Aim of the exercise: Reproduce the material below only from the line with "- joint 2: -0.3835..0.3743" to the line with "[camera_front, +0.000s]", both included, keeping each line exact and dropping the pictures.

Material supplied:

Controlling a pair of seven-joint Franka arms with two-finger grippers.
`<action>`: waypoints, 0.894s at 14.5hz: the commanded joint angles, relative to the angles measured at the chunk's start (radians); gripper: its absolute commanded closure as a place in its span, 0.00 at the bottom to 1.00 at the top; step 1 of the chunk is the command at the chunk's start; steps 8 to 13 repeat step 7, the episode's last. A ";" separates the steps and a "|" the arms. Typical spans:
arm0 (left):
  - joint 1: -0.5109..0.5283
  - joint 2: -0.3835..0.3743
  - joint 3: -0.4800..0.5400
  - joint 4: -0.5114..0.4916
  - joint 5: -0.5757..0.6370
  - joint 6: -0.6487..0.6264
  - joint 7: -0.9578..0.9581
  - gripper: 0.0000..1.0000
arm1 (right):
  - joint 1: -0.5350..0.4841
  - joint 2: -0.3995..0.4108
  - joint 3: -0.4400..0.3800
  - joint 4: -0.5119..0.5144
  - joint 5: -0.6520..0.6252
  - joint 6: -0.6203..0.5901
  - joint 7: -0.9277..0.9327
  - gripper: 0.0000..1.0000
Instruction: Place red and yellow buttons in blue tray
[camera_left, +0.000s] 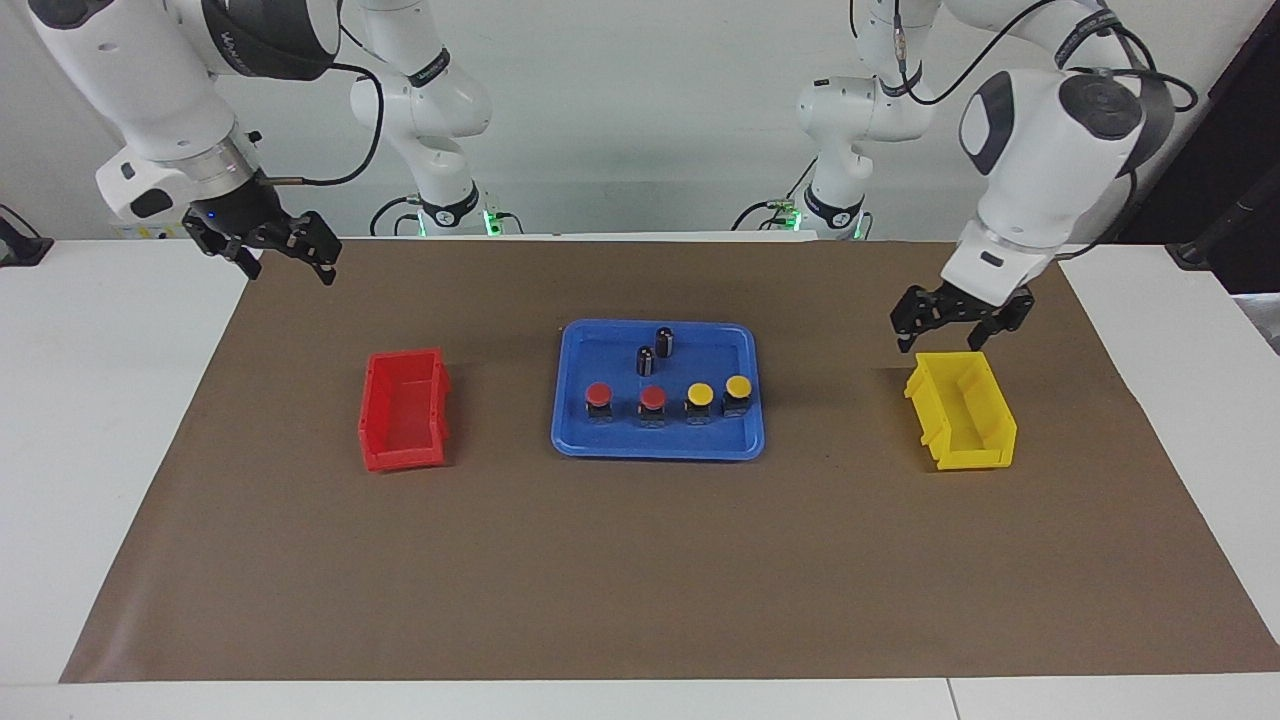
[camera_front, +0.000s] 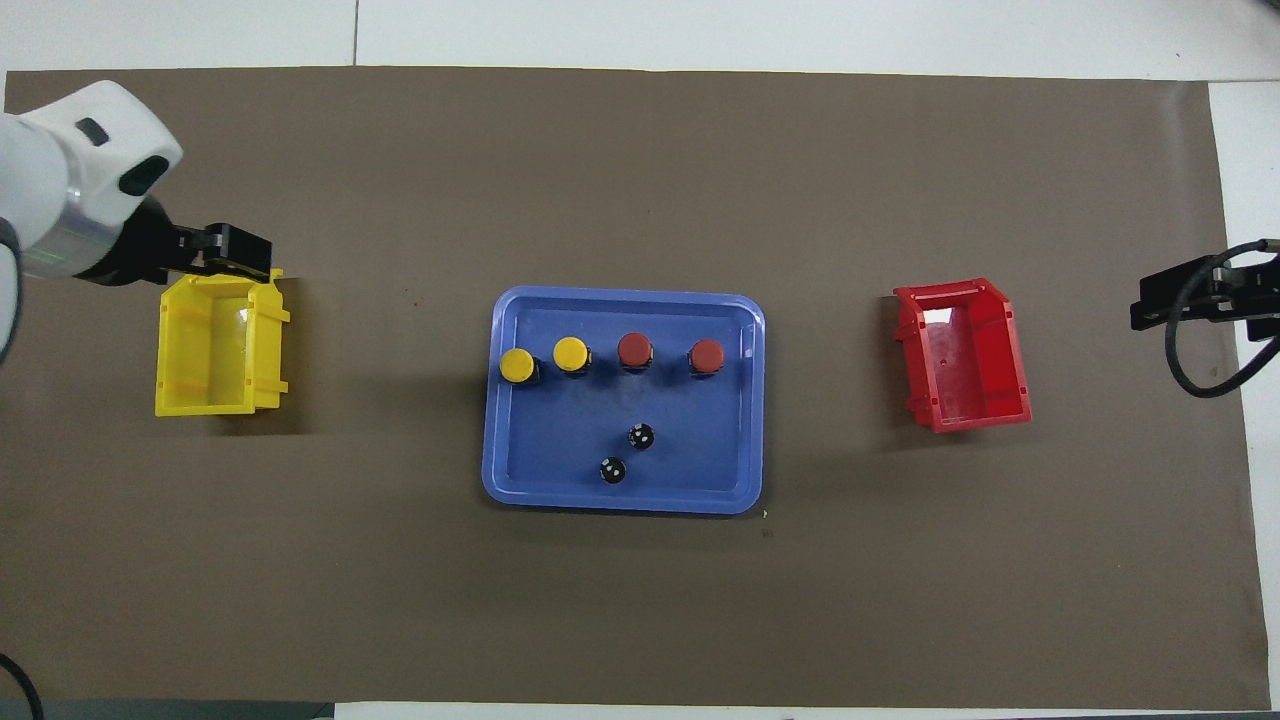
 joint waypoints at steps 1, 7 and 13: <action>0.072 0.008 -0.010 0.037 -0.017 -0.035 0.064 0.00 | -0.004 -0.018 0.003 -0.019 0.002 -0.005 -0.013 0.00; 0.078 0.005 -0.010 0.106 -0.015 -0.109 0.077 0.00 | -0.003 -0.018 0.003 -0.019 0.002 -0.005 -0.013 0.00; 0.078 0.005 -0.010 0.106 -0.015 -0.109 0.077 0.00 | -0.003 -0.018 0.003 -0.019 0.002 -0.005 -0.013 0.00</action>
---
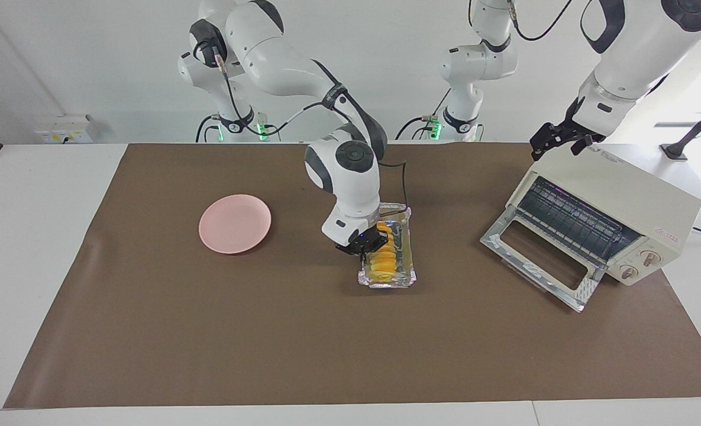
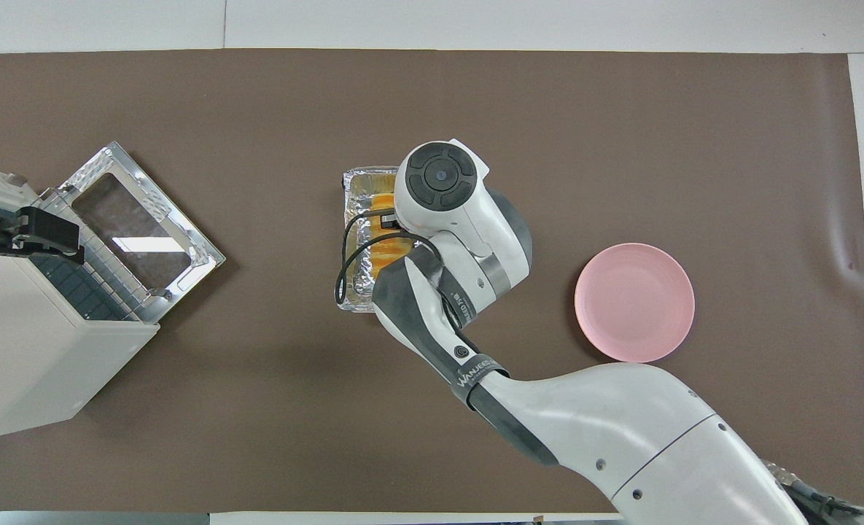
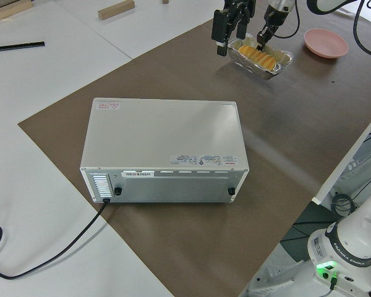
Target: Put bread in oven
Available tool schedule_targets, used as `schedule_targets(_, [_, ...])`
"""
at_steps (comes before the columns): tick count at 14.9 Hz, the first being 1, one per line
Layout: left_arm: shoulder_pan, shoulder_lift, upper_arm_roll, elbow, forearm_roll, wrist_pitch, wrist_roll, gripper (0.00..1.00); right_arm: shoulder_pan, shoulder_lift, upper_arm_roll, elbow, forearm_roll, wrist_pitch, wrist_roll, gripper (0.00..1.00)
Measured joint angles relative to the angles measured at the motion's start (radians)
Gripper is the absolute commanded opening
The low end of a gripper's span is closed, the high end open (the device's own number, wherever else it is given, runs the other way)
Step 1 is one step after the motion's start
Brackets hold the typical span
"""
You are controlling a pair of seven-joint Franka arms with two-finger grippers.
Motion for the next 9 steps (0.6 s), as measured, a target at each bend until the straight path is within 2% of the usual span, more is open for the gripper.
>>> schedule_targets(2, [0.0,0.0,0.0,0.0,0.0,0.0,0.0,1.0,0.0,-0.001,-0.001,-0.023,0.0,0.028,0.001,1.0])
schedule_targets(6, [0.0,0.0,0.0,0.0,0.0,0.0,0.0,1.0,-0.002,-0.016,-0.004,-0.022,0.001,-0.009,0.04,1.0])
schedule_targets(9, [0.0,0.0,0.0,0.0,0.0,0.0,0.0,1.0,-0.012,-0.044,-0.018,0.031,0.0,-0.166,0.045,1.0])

Exercise answer:
  - joint 2: -0.3835..0.3743
  - joint 3: -0.4800..0.5400
  - joint 4: -0.5114..0.4916
  - joint 5: -0.5757..0.6370
  - joint 6: -0.6487..0.6264
  - joint 7: -0.9578..0.9581
  - gripper: 0.0000..1.0000
arm1 (right):
  - joint 1: -0.5350..0.4841
  - joint 2: -0.3995..0.4108
  - joint 3: -0.4400..0.3800
  - joint 4: -0.5119..0.5144
  - joint 5: -0.6520..0.6252
  - joint 6: -0.6203..0.5901
  - joint 7: -0.9277..0.9327
  - gripper: 0.0000..1.0000
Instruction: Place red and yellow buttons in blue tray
[camera_left, +0.000s] 
[camera_front, +0.000s] 

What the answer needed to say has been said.